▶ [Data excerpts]
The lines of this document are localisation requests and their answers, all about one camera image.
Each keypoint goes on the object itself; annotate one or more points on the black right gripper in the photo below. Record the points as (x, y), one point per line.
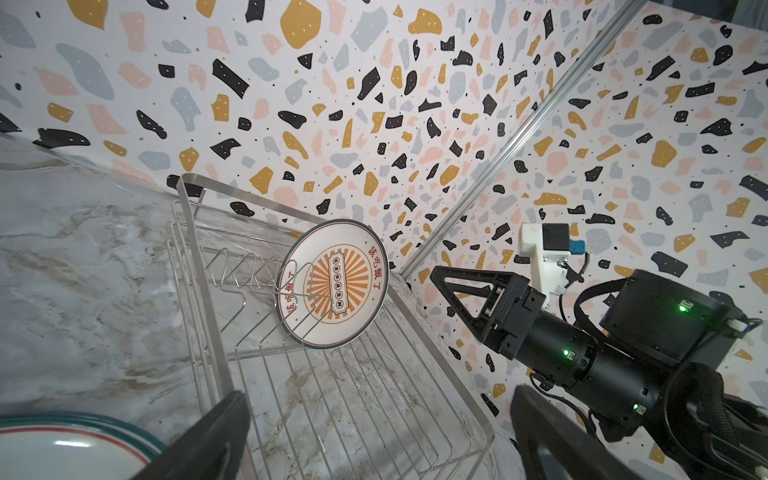
(498, 308)

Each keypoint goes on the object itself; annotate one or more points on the sunburst plate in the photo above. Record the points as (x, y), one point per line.
(332, 284)

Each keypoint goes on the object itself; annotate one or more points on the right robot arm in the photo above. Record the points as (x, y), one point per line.
(651, 363)

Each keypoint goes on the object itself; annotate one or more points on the aluminium corner post right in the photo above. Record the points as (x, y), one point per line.
(626, 11)

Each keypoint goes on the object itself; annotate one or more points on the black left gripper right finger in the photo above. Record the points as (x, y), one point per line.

▶ [ACTIVITY] Excluding the pictures, restate the records above word for word.

▶ [EXPECTED OUTPUT]
The lines of this document are localisation requests and their answers, all about one camera image.
Each keypoint goes on the object itself; annotate one or more points on the black right gripper in the photo below. Record the points as (x, y), one point per line.
(498, 308)

Each keypoint goes on the object itself; annotate one or more points on the sunburst plate in the photo above. Record the points as (x, y), one point per line.
(332, 284)

Each keypoint goes on the object itself; annotate one or more points on the right robot arm in the photo above. Record the points as (x, y), one point per line.
(651, 363)

Each keypoint goes on the object itself; annotate one or more points on the aluminium corner post right in the photo above. Record the points as (x, y), one point per line.
(626, 11)

Each keypoint goes on the object itself; annotate one or more points on the black left gripper right finger in the photo above. Record the points as (x, y), one point per line.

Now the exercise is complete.